Abstract
Transient receptor potential canonical 5 (TRPC5), a calcium-permeable, non-selective cation channel is expressed in the periphery, but there is limited knowledge of its regulatory roles in vivo. Endogenous modulators of TRPC5 include a range of phospholipids that have an established role in liver disease, including lysophosphatidylcholine (LPC). Cholestasis is characterized by impairment of excretion of bile acids, leading to elevation of hepatic bile acids. We investigated the contribution of TRPC5 in a murine model of cholestasis. Wild-type (WT) and TRPC5 knock-out (KO) mice were fed a diet supplemented with 0.5% cholic acid (CA) for 21 days. CA-diet supplementation resulted in enlargement of the liver in WT mice, which was ameliorated in TRPC5 KO mice. Hepatic bile acid and lipid content was elevated in WT mice, with a reduction observed in TRPC5 KO mice. Consistently, liver enzymes were significantly increased in cholestatic WT mice and significantly blunted in TRPC5 KO mice.

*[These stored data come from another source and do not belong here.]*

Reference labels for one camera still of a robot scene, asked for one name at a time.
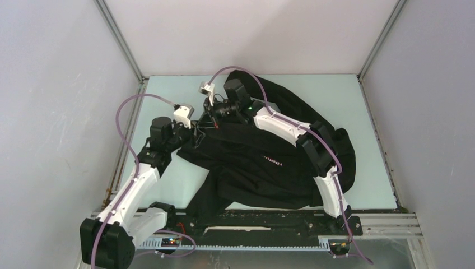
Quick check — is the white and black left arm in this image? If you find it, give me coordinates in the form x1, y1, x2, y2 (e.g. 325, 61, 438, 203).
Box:
80, 117, 195, 268

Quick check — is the aluminium frame rail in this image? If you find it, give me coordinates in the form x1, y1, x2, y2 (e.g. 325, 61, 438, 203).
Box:
76, 211, 435, 269

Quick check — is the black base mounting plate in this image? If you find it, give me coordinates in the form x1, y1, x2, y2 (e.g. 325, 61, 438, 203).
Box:
167, 210, 363, 249

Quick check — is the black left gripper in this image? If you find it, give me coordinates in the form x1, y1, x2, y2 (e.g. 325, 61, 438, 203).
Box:
166, 119, 206, 152

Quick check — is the black jacket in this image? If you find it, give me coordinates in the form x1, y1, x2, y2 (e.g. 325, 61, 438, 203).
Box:
177, 70, 356, 221

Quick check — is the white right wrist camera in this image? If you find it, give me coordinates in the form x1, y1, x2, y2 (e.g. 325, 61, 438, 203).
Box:
198, 81, 215, 106

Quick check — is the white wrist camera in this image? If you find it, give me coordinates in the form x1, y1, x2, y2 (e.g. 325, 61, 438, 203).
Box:
173, 104, 194, 129
198, 81, 215, 106

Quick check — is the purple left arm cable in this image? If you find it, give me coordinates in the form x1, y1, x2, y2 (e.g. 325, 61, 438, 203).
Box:
91, 93, 197, 269

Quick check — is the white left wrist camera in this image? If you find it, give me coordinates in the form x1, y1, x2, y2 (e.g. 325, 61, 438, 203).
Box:
173, 104, 194, 129

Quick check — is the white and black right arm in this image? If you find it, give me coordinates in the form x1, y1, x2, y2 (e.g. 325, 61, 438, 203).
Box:
199, 79, 349, 234

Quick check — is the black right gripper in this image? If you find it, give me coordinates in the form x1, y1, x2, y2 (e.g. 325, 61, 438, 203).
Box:
197, 96, 239, 129

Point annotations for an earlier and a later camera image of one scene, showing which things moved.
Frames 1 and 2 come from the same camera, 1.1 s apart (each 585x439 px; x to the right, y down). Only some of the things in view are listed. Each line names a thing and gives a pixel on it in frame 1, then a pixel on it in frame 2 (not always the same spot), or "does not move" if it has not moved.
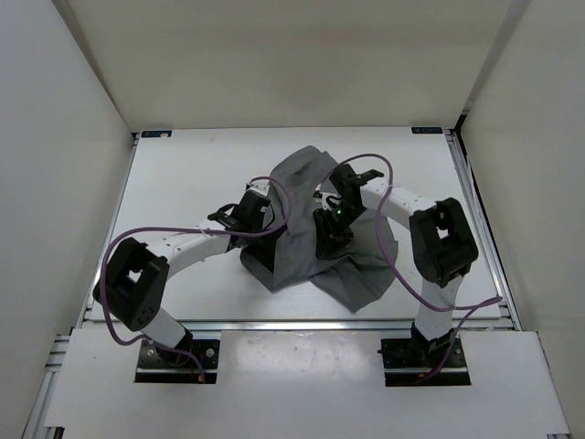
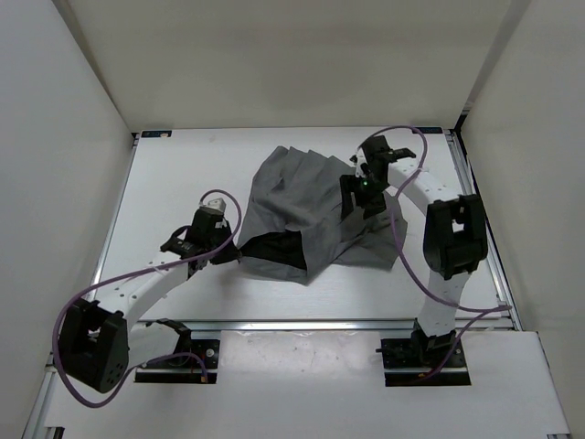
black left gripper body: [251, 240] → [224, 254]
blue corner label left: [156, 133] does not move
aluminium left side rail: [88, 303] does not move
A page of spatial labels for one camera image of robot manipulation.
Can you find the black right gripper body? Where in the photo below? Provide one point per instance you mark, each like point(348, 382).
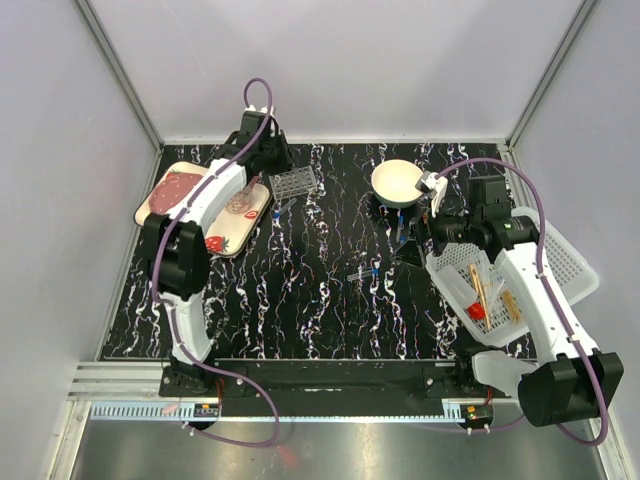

Localized dyslipidaemia, secondary to cholestasis, was investigated utilizing a selected lipid analysis. This revealed significant perturbations in the lipid profile following CA-diet feeding, with increased cholesterol, triglycerides and phospholipids, in WT, but not TRPC5 KO mice. Our results suggest that activation of TRPC5 contributes to the development of cholestasis and associated dyslipidemia. Modulation of TRPC5 activity may present as a novel therapeutic target for liver disease.
Highlights
Mammalian transient receptor potential (TRP) channels encompass over 28 members[1], and exert wide-ranging functions peripherally and centrally
TRPC1 and TRPC6 were identified to be functionally expressed in human liver, with a prominent role for TRPC6 in hepatic carcinoma, attributed to aberrant calcium signaling[12]; Transient receptor potential canonical 5 (TRPC5) commonly associates with TRPC12 and it is expressed at low levels in the liver[6]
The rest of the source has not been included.